Today, the conductor for this orchestra of flavors is the youngest brother, Giacomino Drago, who came to the States from his native Sicily in 1989 and learned the ropes from oldest brother, Celestino Drago. He took a shine to the pasta station and, when he returned from mandatory army service in Italy in 1994, Celestino and middle brother Calogero Drago helped him open Il Pastaio, (or the pasta maker), in Beverly Hills. Whether customers sit inside or out, they can watch the pasta station in action. The restaurant remains jam-packed to this day, tended to by Drago sister Carolina.
“It feels like yesterday,” Giacomino recalls, saying, “I see customers who were babies, now they are 23 or 24 years old. That’s the only time I get nervous,” he marvels.
Next came Il Buco and Piccolo Paradiso, charming storefront trattorias in Beverly Hills that expressed the Dragos’ love of classic Italian fare. Then, while Celestino occupied himself with his Beverly Hills Enoteca and growing bakery business, the other brothers opened Panzanella in Sherman Oaks and Celestino in Pasadena, along with Il Segreto in Bel Air.
For the family, Giacomino says, restaurant work is a natural extension of their childhood in Galati Mamertino, a hilltop village where the Dragos still farm today and operate Ritrovo Portella Gazzana, a trattoria in Messina. Each summer, the expats return home to cook and help out at the restaurant. “It’s my therapeutic moment,” Drago suggests. “My mom had eight children. She would can all of the food my father harvested. All of us had to help. That stayed in the genes,” he reasons.
One of the more recent additions to the Drago portfolio, Via Alloro, brings a piece of Sicily to Beverly Hills, carrying the name of the street where the children grew up. Opened by Giacomino and Tanino in 2009, the roomy space with a wrap-around patio includes a large portrait of the two brothers, smiling down on guests in the cocktail lounge.

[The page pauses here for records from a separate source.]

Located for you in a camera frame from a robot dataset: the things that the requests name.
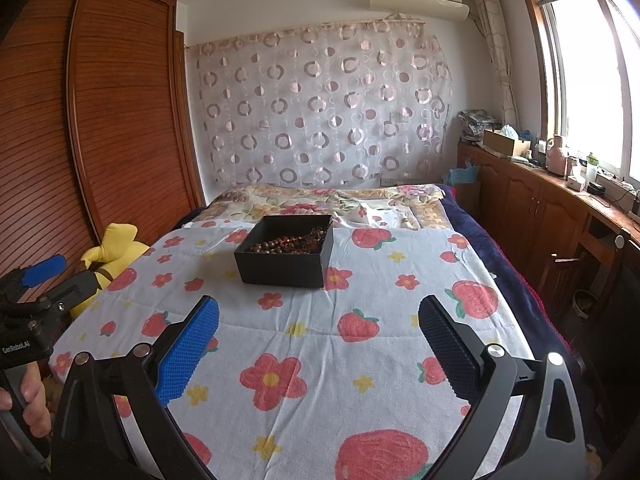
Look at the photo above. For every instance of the open cardboard box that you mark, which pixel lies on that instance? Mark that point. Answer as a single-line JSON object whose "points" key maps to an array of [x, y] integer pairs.
{"points": [[502, 144]]}

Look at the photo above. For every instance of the patterned window curtain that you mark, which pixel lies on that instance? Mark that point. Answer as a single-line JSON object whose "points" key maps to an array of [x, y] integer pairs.
{"points": [[497, 50]]}

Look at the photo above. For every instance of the yellow plush toy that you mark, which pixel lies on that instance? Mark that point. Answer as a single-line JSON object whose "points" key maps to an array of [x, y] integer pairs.
{"points": [[117, 250]]}

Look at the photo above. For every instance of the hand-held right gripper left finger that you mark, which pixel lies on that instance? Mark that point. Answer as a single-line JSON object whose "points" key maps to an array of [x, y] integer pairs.
{"points": [[192, 350]]}

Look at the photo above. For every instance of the dark blue blanket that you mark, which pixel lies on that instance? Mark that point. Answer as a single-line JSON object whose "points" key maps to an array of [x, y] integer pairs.
{"points": [[480, 240]]}

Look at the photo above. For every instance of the black cardboard box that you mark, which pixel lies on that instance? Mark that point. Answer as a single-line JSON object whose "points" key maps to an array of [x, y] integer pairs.
{"points": [[280, 270]]}

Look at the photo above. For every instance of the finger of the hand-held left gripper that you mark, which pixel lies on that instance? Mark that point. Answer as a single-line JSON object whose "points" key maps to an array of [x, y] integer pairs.
{"points": [[42, 269], [75, 290]]}

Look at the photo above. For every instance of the brown wooden cabinet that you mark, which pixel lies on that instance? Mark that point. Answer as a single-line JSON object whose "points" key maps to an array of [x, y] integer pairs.
{"points": [[525, 200]]}

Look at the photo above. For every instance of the stack of folded cloth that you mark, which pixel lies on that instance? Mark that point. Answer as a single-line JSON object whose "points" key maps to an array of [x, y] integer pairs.
{"points": [[477, 122]]}

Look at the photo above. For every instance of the blue plastic bag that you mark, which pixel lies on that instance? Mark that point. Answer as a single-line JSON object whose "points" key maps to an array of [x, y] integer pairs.
{"points": [[460, 175]]}

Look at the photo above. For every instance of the window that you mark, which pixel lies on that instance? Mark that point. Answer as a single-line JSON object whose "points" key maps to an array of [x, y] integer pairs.
{"points": [[590, 60]]}

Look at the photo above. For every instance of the person's left hand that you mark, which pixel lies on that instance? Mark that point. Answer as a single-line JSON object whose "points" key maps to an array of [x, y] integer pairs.
{"points": [[37, 400]]}

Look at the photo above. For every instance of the small white box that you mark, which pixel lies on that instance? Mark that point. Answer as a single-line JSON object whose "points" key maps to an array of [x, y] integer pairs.
{"points": [[576, 182]]}

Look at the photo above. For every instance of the strawberry flower print blanket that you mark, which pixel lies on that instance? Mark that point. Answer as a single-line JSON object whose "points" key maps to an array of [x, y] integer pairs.
{"points": [[310, 350]]}

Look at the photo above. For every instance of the sheer circle pattern curtain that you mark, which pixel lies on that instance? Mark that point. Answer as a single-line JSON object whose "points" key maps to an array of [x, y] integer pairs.
{"points": [[320, 110]]}

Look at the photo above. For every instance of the small black device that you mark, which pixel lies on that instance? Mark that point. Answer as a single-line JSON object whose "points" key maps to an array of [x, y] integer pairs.
{"points": [[596, 188]]}

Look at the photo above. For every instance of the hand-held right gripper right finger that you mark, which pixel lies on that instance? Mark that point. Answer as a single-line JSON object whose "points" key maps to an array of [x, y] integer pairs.
{"points": [[447, 350]]}

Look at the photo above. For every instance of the wooden chair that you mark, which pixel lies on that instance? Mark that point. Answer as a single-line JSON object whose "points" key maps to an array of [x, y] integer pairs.
{"points": [[565, 275]]}

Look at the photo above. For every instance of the brown wooden wardrobe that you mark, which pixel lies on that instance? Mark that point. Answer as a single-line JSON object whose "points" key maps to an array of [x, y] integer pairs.
{"points": [[100, 110]]}

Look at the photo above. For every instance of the pink kettle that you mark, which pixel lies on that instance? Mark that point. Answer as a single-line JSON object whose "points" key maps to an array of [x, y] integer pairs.
{"points": [[556, 157]]}

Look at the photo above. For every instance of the green cap bottle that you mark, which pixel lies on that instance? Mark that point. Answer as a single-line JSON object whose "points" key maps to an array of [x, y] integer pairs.
{"points": [[591, 167]]}

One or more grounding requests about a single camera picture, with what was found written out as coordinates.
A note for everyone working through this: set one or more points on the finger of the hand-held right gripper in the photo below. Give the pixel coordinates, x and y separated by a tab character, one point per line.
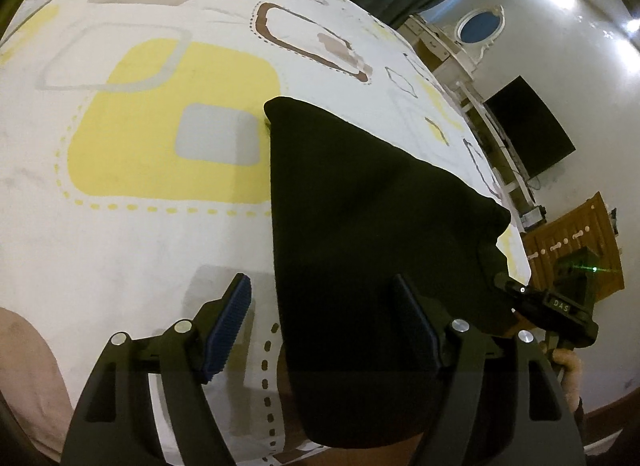
510	291

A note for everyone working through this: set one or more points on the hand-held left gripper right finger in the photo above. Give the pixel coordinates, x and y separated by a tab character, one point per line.
420	326

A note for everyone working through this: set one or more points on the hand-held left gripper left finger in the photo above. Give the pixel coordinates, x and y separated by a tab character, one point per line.
230	331

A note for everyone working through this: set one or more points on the black pants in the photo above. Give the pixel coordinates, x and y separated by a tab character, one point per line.
350	221

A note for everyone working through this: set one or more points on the person's right hand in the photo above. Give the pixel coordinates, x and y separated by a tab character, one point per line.
569	368

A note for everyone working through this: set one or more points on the wooden cabinet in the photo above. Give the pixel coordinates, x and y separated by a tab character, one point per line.
565	236

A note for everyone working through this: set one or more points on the patterned bed sheet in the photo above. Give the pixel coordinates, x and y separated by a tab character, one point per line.
150	246

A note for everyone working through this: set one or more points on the black television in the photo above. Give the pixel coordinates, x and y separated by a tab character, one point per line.
530	125

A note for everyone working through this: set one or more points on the pink beige cloth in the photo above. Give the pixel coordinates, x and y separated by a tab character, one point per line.
25	376

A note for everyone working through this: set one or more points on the white dresser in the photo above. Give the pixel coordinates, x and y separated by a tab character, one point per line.
440	45

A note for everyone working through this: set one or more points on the oval white-framed mirror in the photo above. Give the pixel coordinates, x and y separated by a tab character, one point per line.
475	28

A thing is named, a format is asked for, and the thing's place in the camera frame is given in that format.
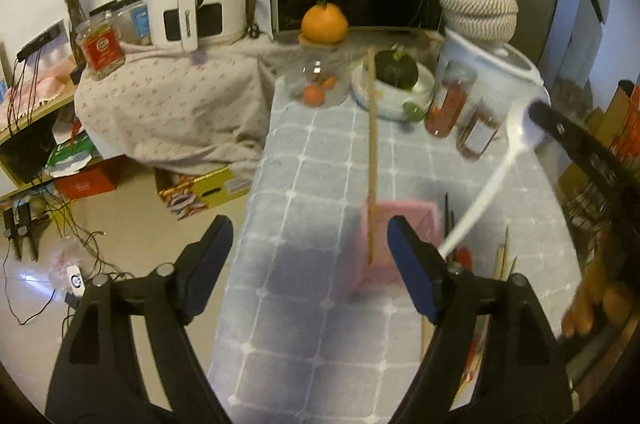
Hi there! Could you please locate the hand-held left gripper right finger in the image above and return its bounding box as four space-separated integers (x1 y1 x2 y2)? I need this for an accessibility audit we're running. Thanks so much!
386 214 573 424

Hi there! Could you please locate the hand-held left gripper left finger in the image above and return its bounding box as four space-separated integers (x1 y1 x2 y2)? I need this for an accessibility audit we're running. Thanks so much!
45 214 236 424

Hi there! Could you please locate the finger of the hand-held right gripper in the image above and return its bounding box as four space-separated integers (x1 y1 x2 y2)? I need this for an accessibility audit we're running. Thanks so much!
527 99 632 210

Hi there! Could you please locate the pink utensil holder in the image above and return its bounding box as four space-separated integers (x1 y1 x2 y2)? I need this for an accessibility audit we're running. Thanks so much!
345 199 443 300

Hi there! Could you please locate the white plastic spoon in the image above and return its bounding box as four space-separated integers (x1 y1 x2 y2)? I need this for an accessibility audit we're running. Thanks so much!
437 102 546 257

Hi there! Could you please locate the person's right hand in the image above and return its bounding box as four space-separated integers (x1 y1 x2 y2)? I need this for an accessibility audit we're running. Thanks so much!
561 231 632 340

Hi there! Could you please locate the yellow cardboard box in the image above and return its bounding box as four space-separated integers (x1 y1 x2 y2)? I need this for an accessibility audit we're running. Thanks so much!
157 167 253 222

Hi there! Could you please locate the grey checked tablecloth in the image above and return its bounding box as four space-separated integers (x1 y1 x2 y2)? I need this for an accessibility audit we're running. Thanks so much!
207 27 586 424

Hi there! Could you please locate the labelled brown sauce jar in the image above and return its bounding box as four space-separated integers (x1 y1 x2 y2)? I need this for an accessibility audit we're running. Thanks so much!
456 102 503 161

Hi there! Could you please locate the white electric cooker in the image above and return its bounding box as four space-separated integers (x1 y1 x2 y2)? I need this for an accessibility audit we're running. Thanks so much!
435 27 551 150

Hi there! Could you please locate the tall red sauce jar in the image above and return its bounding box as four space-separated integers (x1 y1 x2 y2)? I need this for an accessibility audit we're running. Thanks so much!
425 59 478 139

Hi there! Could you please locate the grey refrigerator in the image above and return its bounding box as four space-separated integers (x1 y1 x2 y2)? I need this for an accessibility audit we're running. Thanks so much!
480 0 626 115

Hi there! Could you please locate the floral cabinet cover cloth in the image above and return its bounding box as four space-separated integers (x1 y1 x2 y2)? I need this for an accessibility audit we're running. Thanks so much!
75 35 281 177

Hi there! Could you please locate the red cardboard box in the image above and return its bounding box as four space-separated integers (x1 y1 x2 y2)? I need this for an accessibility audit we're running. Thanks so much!
52 159 121 205

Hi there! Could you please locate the white ceramic bowl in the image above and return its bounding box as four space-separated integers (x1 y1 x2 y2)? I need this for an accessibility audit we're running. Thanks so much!
351 59 436 121

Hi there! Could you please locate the small white floor device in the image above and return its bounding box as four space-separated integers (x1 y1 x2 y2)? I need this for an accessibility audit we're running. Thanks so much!
67 265 86 297

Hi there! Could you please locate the green packet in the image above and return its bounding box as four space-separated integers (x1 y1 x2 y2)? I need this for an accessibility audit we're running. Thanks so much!
47 135 96 177

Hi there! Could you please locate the clear glass jar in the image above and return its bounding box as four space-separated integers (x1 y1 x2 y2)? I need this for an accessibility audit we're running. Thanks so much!
284 33 351 107

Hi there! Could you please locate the green pumpkin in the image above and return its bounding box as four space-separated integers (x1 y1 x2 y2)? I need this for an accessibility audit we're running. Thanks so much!
375 45 418 91

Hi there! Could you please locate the glass jar red label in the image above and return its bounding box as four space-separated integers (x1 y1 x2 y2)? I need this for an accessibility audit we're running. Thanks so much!
75 17 126 80

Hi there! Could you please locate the wooden shelf unit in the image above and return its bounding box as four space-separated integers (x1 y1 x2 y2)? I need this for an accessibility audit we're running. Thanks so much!
0 19 81 200

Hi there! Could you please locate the large orange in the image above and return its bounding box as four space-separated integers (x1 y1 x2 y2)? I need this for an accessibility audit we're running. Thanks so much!
300 0 349 45

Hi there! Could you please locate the pink cloth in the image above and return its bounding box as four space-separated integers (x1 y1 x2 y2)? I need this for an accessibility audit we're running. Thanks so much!
0 49 76 105

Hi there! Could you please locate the clear container black lid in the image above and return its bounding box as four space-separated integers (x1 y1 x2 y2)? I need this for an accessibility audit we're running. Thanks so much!
117 0 151 46
89 2 121 40

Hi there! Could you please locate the wire basket of snacks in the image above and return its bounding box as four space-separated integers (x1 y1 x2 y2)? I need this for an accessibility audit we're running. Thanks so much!
557 79 640 245

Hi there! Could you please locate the woven rope basket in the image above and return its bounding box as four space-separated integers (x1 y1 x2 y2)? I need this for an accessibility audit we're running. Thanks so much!
440 0 519 44

As one might imagine, with an enthusiastic audience for their food and creative minds spinning out new concepts, the Dragos receive dozens of real estate offers to consider. One such proposal was a former sushi bar, which caused Giacomino to look eastward for the inspiration behind SHU Sushi House Unico, which opened in 2006. He followed that with Yoji-san, a Japanese restaurant “that uses Italian ingredients, like the oils, burrata cheese, sun-dried tomatoes and capers,” details. Both are partnerships between Drago and chef Yoji Tajima.
“In 2006, people were eating protein, protein and more protein. The sushi boom was coming on strong. And I said, ‘why not?’ Japanese chefs run many of the top kitchens in Italy, if they can learn the flavors there, why not here?,” he maintains.